Of course, there’s precedent for this movement before David Coleman and company came to symbolize the movement. Folks across the spectrum, from Paulo Freire, E.D. Hirsch, Deborah Meier, and Ted Sizer, have put in works that influence our position today. Yet, I believe the current education zeitgeist suggests we all consider ourselves literacy teachers because … some expert says so.
Too much of the rationale infers that literacy matters more than every other subject in PK-12 education. Just underneath that statement is the intentional drive towards the English language and the elitism we’ve bestowed upon it. Though the United States doesn’t have an official language, English is its primary language.
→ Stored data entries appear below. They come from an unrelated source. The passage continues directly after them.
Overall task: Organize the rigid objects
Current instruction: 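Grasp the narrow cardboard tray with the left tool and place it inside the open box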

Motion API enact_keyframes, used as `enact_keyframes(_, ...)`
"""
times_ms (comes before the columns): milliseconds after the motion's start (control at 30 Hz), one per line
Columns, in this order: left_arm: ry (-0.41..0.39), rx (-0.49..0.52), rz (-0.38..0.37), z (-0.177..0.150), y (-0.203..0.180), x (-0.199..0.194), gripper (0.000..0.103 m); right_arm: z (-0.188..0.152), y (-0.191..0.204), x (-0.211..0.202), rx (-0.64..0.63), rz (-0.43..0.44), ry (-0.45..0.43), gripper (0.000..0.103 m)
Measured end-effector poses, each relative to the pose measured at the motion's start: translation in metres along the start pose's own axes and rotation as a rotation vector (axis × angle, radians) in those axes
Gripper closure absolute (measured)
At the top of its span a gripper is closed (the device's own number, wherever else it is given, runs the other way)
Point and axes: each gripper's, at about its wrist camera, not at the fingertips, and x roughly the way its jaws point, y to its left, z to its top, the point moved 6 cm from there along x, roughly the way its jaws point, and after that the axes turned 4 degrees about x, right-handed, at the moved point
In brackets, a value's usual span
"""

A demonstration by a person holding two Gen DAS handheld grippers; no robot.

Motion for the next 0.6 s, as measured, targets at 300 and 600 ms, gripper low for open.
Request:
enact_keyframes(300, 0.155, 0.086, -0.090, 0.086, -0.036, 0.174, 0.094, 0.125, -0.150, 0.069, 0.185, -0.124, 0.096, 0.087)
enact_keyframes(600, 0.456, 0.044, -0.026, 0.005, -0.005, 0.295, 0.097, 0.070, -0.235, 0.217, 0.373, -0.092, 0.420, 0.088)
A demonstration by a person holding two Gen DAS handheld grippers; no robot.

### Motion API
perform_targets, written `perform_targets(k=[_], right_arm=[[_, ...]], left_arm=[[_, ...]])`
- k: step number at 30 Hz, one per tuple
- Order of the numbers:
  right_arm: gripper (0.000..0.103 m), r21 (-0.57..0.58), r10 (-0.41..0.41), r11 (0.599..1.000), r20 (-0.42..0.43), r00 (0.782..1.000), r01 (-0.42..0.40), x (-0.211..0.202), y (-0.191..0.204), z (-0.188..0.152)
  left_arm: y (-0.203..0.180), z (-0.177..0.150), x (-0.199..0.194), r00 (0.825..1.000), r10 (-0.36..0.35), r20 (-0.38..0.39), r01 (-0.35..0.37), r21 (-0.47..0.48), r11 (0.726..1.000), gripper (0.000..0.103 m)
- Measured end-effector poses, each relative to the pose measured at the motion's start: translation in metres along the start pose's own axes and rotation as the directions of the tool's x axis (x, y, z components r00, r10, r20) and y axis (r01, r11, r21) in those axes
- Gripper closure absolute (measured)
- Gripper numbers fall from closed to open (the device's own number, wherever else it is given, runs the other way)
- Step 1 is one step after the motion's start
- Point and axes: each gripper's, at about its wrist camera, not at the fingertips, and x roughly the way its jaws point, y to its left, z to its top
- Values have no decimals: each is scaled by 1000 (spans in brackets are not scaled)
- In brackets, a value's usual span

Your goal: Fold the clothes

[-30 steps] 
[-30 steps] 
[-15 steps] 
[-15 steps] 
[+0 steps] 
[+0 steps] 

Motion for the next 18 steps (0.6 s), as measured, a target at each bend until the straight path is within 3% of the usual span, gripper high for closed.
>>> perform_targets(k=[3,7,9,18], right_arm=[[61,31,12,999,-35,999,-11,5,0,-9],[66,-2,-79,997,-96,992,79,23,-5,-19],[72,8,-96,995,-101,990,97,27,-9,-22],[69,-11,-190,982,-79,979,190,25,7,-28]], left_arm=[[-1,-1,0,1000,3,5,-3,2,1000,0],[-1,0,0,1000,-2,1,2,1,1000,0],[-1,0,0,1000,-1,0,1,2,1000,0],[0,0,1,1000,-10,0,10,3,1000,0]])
Thus, we can safely assume that folks who use the word “literacy” mean “reading and writing in English” and not simply “communicating simple and complex ideas through text.” And really, our country doesn’t even do that good a job at the literacy element, but that’s another post altogether.
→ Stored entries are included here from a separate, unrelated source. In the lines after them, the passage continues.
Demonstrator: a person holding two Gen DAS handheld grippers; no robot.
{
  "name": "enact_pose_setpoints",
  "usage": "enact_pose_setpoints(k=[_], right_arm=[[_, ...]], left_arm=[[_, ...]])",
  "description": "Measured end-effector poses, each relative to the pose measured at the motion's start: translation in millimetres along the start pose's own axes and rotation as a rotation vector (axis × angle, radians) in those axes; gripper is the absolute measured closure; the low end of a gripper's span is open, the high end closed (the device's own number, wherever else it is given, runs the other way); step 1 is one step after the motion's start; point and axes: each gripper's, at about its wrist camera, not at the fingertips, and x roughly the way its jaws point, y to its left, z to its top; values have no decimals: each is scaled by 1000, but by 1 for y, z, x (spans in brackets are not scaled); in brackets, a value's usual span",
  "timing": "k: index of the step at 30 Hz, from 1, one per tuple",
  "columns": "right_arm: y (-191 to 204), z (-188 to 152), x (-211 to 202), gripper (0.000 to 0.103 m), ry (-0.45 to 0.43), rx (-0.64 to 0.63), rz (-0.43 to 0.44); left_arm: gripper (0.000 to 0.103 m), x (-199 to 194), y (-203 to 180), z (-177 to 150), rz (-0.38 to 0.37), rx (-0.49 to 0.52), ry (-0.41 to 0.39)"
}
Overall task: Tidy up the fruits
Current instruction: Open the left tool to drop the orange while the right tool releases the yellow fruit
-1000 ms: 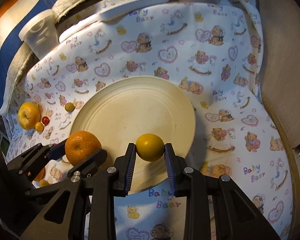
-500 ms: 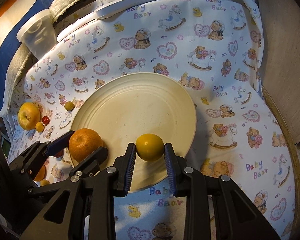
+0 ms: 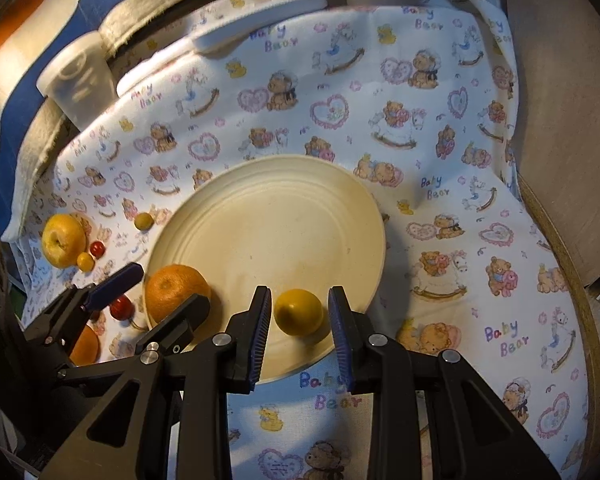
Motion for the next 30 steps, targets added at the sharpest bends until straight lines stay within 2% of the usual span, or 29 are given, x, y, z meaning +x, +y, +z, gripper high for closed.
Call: enact_pose_setpoints(k=[5, 8, 13, 14, 16, 17, 19, 23, 24, 25, 26, 28, 30], right_arm=[[7, 1, -23, 72, -85, -19, 67], [16, -1, -37, 72, -149, -45, 77], [40, -9, -55, 72, -249, -148, 131], [46, -12, -56, 72, -270, -171, 128], [56, -17, -60, 72, -307, -212, 137], [60, -19, -61, 72, -321, -224, 148], [64, -22, -62, 72, -338, -236, 159], [71, -28, -64, 72, -384, -257, 161], [72, -30, -64, 65, -396, -257, 159], [73, -31, -65, 51, -411, -256, 158], [73, -33, -66, 46, -428, -254, 154], [77, -37, -66, 44, -456, -267, 136], [80, -40, -64, 42, -467, -283, 124]], left_arm=[[27, -29, 13, 9, 42, 3, -93], [27, -57, 32, 13, 44, -41, -155], [27, -113, 61, 4, 77, -81, -310], [25, -121, 66, 1, 82, -85, -331], [13, -141, 78, -9, 97, -107, -376], [2, -150, 85, -16, 104, -126, -406], [0, -165, 97, -29, 120, -156, -463], [0, -173, 119, -44, 129, -188, -459], [0, -174, 124, -48, 127, -194, -456], [0, -172, 126, -51, 137, -188, -454], [0, -172, 127, -56, 156, -176, -458], [0, -169, 128, -61, 186, -160, -465], [0, -167, 129, -63, 179, -164, -457]])
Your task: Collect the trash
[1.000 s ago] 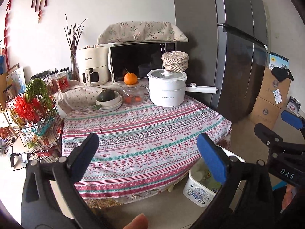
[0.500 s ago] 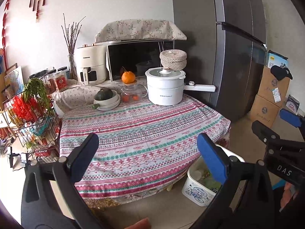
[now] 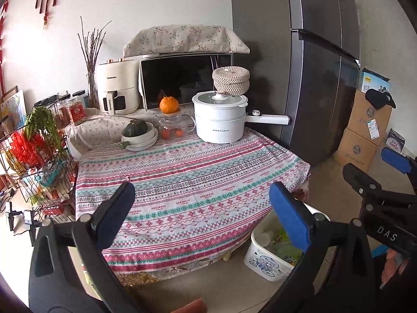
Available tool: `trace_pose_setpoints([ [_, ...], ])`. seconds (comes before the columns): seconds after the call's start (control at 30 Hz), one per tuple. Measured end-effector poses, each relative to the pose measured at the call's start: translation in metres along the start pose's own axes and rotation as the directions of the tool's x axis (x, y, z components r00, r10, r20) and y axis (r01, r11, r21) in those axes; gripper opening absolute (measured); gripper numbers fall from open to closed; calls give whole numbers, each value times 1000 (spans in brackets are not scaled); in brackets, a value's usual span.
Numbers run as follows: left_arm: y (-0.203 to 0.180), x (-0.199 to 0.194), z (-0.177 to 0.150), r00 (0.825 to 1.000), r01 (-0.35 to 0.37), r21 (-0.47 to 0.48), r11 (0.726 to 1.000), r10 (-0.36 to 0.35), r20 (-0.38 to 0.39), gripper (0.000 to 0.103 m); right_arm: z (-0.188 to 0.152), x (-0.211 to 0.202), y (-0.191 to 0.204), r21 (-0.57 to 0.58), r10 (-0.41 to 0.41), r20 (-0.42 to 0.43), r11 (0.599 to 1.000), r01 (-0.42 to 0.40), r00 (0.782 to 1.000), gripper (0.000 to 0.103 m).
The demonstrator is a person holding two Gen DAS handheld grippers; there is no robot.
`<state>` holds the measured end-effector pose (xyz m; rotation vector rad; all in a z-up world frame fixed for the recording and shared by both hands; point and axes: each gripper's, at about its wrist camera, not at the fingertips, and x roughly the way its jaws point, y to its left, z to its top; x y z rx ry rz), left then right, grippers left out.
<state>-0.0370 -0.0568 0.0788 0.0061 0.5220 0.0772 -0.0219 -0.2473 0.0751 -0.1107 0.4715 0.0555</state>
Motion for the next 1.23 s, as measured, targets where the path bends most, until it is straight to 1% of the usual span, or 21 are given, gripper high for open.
trace_pose_setpoints([
  [0.23,-2,1,1,1000,10,2,1000,-10,-3,102,0,0,0,-1,-1,-1,1000,1,1000,93],
  [0.67,-1,2,1,1000,6,-9,1000,-6,-12,102,1,3,-1,-5,-12,0,1000,12,1000,94],
  [1.0,1,6,0,999,23,3,1000,-22,-29,102,0,4,0,-7,-16,-3,1000,16,1000,94],
  [1.23,3,19,1,996,43,23,999,-41,-77,102,-1,12,3,-18,-17,-20,1000,16,1000,94],
])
English as a language is already problematic as is. With its emphasis on metaphor and idiom, English as a language is difficult for non-English speakers to navigate. Consider that, in Spanish (and other Romance languages), conjugating words require an understanding of time (past, present, future, etc.) and audience (I, you, him/her/it, them, us, y’all, etc.). While it seems like a lot compared to English where some of the conjugations are the same, it saves a lot of time in determining whether the correct ending is -d, -ed-, -ought, -ew, or -ied. English requires a level of mastery and nuance that a math teacher like myself admires.
Instead, our society has been ingrained with the idea that ELA and math are two totally different elements. Most efforts to sit folks together in a room boil down to creating word problems. The ELA teachers pat themselves on the back for helping math teachers see the value in their subject. The math teachers sit there listless because their language — math — was treated as accessory to the learning, not central to it. Every other subject teacher nods along and goes back to whatever they wanted to anyways.
We all lose.
Math teachers have some fault in this, too. Our need for specialization often leaves out other subject areas. Too many of us believe in “either you get it or you don’t,” creating a secret cool kids club that often excludes adults and children from math and its wonders. When someone says they’re not a math person, they’re allowing us to view math through the lens of all the people who taught them math or didn’t. Instead of allowing for a breadth of explanations about the math in front of us, we’ve stuck to the narrow explanations offered to us by unwritten guidelines. Too many of our imaginations are limited to that which we learned growing up or that which we know will show up on a state-sanctioned exam.
Perhaps that’s why I found myself initially averse to the idea that I teach literacy. I already have a whole set of standards to teach. “You mean, I gotta keep your standards in mind, too? Naw.”
Instead, I propose we reframe the question of literacy. As a teacher of students whose languages are in flux (English, Spanish, American, colloquial, slang, etc.), I’ve learned that we’re not all literacy teachers. We’re all teachers of human beings. Folks get mad at my English-language-learning students who love math and don’t like English. I’m not convinced that it’s just about math being a “universal” language, either.
With so many levels of parlance and expressiveness, we would do well to focus on the ways and means by which we approach learning. When someone says they make a claim, back it up with evidence, and conclude it with a strong statement of their theories, I hear the scientific method. I also see mathematical proofs. When a student discusses limits and number lines, they also mean they’re discussing borders, mapping, and trajectories. Decoding is so critical to all that we do that coding ought to stem from our pedagogies, not separate or in isolation.
I’m not saying we need to abstract this discussion for the purposes of abstracting. I’m suggesting that, abstractly, we teach students techniques for life and knowledges we’ve accumulated.
Given the way that knowledge has become more readily accessible at quicker rates, our function as teachers might seem tenuous. We’re in an era where quality content is easier to come by. Many of our classics can be found for free or cheap because the Internet. Yet, teachers are at our most effective when we communicate the unquantifiable and elevate the intentional. We need to have more conversation about “best practices” that don’t strip teachers of their autonomy, but allows for all of our students to gain deep understandings of the content. We would also do well to obliterate subjects as a descriptor for people (math person, English person, etc.) and instead investigate our passions for a given class.
Why would we call ourselves teachers of literacy when we can just liberate our understanding of “teacher?” That’s a more arduous task, but it clarifies our work through present and future tension.